Témoin et conséquence de la dépendance sexuelle des bonnes, l'importance du nombre de leurs enfants naturels : encore l'abandon, l'avortement, l'infanticide sont-ils fréquents. Dans les maternités créées après 1850 pour recevoir les filles enceintes, la moitié au moins des reçues sont des domestiques. Quant à l'infanticide, fléau de la fin du siècle, on le voit augmenter considérablement à partir de 1862, date de la suppression des tours, sorte de guichets qui permettaient d'abandonner un enfant à l'hospice de façon anonyme.

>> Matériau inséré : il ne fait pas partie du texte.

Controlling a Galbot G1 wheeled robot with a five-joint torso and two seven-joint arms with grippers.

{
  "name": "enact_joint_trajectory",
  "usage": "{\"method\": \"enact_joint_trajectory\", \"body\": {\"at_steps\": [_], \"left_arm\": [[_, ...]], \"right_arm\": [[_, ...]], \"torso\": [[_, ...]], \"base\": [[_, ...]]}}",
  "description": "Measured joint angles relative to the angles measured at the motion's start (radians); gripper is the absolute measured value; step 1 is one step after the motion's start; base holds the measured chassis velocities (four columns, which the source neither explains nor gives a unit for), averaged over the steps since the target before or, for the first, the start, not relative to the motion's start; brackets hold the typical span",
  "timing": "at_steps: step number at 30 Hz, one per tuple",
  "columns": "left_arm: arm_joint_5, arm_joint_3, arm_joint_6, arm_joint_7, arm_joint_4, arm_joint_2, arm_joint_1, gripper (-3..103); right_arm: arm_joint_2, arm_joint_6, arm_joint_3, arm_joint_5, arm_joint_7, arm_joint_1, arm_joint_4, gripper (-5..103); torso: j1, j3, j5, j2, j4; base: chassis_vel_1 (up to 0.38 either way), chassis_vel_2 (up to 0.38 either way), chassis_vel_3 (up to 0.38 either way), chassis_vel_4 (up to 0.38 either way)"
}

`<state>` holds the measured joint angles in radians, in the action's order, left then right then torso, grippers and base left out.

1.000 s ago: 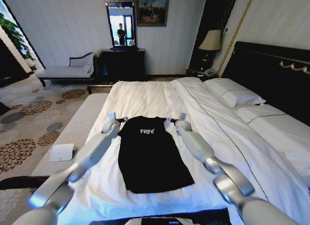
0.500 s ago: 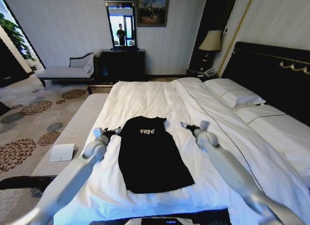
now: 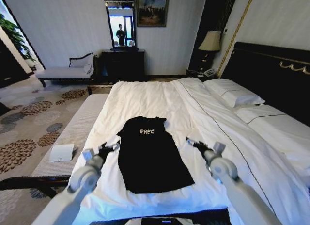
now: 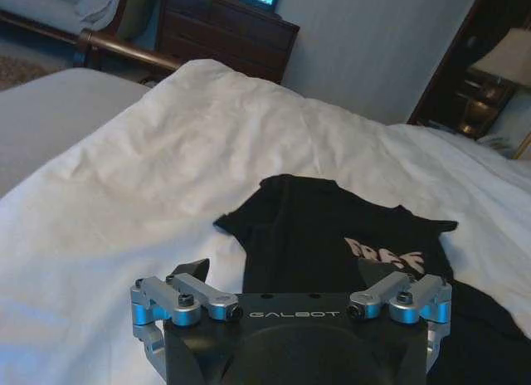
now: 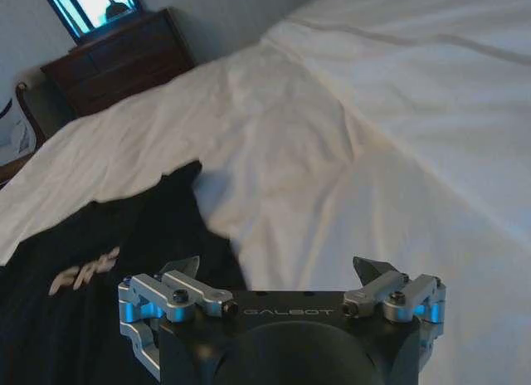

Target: Fold the clothes on the bed.

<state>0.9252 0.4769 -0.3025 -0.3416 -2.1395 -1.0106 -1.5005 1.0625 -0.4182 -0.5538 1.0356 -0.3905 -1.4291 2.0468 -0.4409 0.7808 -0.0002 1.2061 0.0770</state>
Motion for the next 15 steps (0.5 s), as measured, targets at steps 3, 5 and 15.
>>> {"method": "enact_joint_trajectory", "body": {"at_steps": [3, 5, 15], "left_arm": [[-0.012, 0.016, 0.003, 0.01, -0.033, -0.028, -0.043, 100], [-0.029, 0.026, 0.005, 0.021, -0.055, -0.052, -0.08, 100], [-0.14, 0.053, 0.064, 0.091, -0.103, -0.095, -0.283, 100]], "right_arm": [[0.045, -0.005, -0.023, 0.003, 0.003, -0.043, 0.02, 100], [0.091, -0.01, -0.049, 0.015, 0.005, -0.072, 0.033, 100], [0.245, -0.049, -0.123, 0.08, 0.019, -0.255, 0.105, 100]], "torso": [[0.0, 0.0, 0.0002, 0.0, 0.0002], [0.0, 0.0, 0.0001, 0.0, 0.0001], [0.0, 0.0, 0.0003, 0.0, 0.0001]], "base": [[0.0, 0.0, 0.0, 0.0], [0.0, 0.0, 0.0, 0.0], [0.0, 0.0, 0.0, 0.0]]}}
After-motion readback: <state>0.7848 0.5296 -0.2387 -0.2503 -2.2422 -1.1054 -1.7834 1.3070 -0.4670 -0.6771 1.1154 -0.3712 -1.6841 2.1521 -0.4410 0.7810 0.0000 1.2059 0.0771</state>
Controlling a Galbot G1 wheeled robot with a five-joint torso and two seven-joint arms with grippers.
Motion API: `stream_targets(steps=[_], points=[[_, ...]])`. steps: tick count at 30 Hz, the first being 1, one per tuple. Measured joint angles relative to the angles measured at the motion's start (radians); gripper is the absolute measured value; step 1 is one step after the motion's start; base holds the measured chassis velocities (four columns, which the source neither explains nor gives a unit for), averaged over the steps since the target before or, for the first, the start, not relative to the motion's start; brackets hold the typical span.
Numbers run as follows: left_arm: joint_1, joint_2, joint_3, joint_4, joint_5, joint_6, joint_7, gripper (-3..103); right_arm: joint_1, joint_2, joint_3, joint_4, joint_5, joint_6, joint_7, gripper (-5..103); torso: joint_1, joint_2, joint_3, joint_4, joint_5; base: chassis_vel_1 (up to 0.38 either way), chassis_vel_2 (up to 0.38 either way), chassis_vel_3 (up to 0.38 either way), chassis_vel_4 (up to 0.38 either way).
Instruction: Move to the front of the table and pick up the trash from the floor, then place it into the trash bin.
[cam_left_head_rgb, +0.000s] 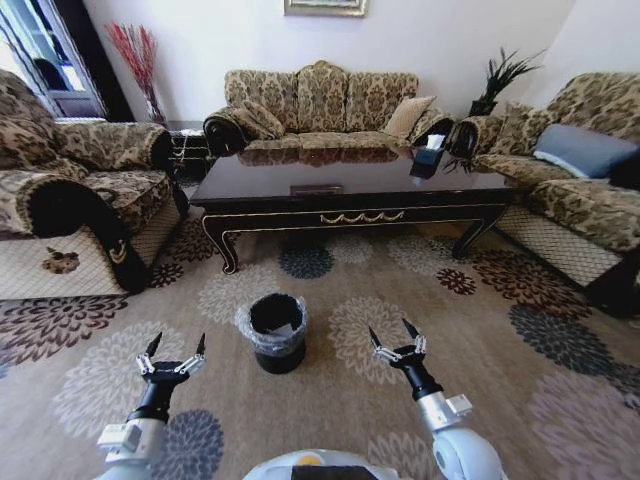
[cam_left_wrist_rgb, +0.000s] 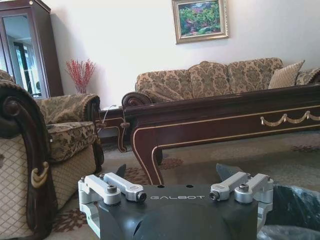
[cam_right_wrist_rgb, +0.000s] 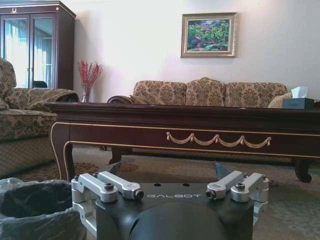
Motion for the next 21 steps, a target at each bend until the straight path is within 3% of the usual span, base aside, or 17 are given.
stream_targets(steps=[21], points=[[0.0, 0.0, 0.0, 0.0, 0.0, 0.0, 0.0, 100, 0.0, 0.0, 0.0, 0.0, 0.0, 0.0, 0.0, 100, 0.0, 0.0, 0.0, -0.0002, -0.0001, 0.147, -0.156, -0.154, 0.155]])
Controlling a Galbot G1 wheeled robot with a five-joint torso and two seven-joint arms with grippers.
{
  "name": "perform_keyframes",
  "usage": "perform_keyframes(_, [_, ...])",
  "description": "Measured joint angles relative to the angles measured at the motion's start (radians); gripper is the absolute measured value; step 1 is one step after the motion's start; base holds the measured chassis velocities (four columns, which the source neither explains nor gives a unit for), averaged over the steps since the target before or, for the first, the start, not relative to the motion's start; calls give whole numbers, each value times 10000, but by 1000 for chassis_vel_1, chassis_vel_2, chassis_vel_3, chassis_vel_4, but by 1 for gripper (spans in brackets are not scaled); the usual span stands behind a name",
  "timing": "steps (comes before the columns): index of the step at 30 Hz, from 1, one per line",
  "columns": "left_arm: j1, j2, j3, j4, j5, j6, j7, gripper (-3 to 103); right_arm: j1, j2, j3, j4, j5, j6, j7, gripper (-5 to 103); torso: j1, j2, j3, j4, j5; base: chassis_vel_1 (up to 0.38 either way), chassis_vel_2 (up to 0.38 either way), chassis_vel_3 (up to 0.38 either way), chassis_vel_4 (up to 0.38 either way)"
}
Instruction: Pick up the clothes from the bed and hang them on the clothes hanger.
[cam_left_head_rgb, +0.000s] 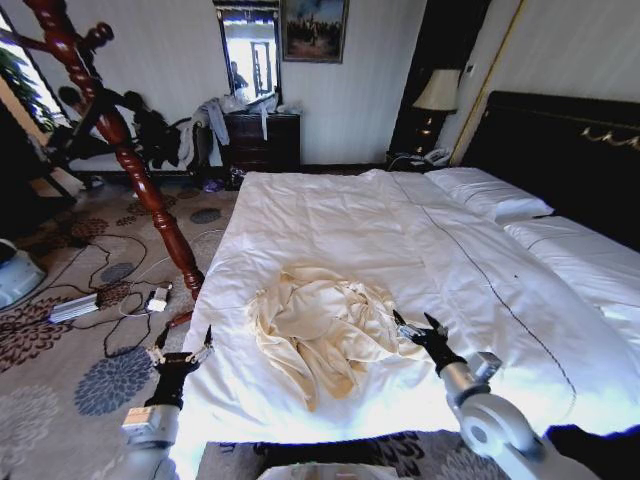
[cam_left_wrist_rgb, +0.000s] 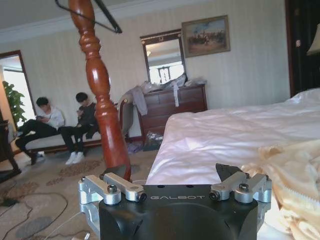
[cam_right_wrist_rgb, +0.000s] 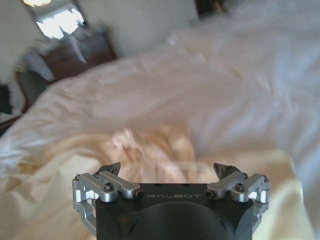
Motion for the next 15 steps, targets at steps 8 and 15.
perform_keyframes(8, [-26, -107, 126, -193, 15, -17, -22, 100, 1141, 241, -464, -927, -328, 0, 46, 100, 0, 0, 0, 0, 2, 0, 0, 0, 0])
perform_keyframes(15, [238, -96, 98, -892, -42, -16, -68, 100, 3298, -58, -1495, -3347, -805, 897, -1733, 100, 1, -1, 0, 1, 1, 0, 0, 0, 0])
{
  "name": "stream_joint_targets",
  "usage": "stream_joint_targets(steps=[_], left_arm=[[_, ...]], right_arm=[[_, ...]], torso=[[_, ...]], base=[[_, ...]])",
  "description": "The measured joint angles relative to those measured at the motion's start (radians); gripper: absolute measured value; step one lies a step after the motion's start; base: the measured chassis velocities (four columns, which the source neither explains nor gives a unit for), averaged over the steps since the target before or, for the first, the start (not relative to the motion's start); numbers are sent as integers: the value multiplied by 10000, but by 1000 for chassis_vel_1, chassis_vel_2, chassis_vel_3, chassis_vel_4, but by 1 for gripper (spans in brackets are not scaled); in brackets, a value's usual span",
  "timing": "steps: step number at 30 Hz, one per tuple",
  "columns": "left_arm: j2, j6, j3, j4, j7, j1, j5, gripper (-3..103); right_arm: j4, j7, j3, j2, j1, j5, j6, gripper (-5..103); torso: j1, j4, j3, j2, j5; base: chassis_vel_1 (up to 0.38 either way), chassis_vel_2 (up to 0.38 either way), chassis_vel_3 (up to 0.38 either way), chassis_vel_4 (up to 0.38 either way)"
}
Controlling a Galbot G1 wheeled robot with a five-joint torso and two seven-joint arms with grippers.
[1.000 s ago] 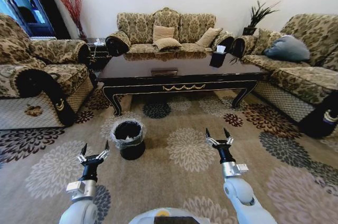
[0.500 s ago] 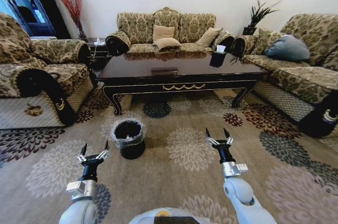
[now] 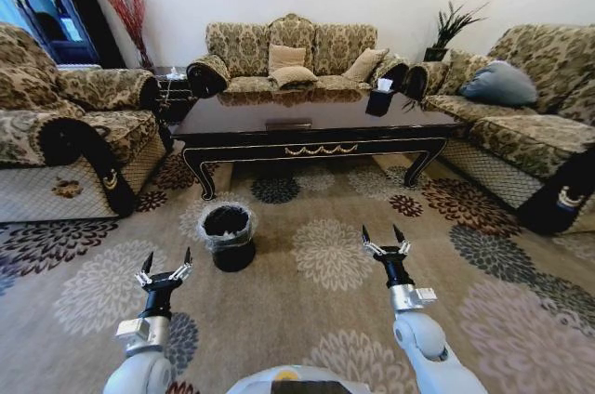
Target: Move to the front of the table and pick up the trash from the floor, then place it into the trash bin.
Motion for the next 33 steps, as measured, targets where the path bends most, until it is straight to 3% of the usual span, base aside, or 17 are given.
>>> stream_joint_targets(steps=[33], left_arm=[[0,1,0,0,-1,-1,-1,100]], right_arm=[[-1,0,0,0,1,0,0,100]], torso=[[0,0,0,0,0]], base=[[75,-75,-78,76]])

Par réaction, et aussi par la force des choses, les domestiques ont, ou sont réputés avoir des moeurs assez libres. L'oisiveté dans certaines grandes maisons, la promiscuité des sixièmes, les traditions de la campagne (d'où sont issues les bonnes, en majorité) les favorisent. Le contraste est frappant (et mis en relief) avec l'apparente austérité de la bourgeoisie et de la noblesse provinciale. Apparente seulement : le « forçage » des jeunes bonnes est « presque une tradition dans certains milieux de province ». La dépendance sexuelle de la domestique semble s'accroître au cours du siècle. La bonne est ainsi soumise aux désirs de son patron, ou du fils de la maison (parfois sur l'instigation de la mère, qui choisit ainsi l'« initiatrice »). Une grossesse, vite survenue quand les méthodes contraceptives sont rudimentaires, provoque en général le renvoi, la misère, l'avortement ou l'infanticide, le suicide parfois, souvent la prostitution. Vers 1900, la moitié des prostituées sont d'anciennes servantes.
Cette pénible condition matérielle se double d'une situation psychologique particulièrement difficile à vivre. La suspicion pèse à tout instant sur les domestiques. La crainte, la méfiance qu'éprouvent les maîtres s'accompagnent d'un mépris profond. Les serviteurs sont considérés comme des inférieurs, des sous-hommes. Ils sont porteurs de tous les vices, capables de tous les excès. On ne leur épargne ni les mauvais traitements, ni la tyrannie. Indispensables, ils n'en sont pas moins gênants. Tout l'effort du XIXe siècle tend donc à les occulter : ils sont dépersonnalisés par la confiscation fréquente de leur prénom, écartés le plus possible des lieux de vie, niés en tant qu'individus, privés de tout droit à la sensibilité et à une vie personnelle. Le domestique connaît, à l'intérieur même de la famille où il vit, la plus terrible des solitudes, dans une situation de dépendance totale. Il en résulte des anxiétés, des tensions, des difficultés d'adaptation génératrices de troubles mentaux (la « névrose des domestiques ») pouvant mener au suicide.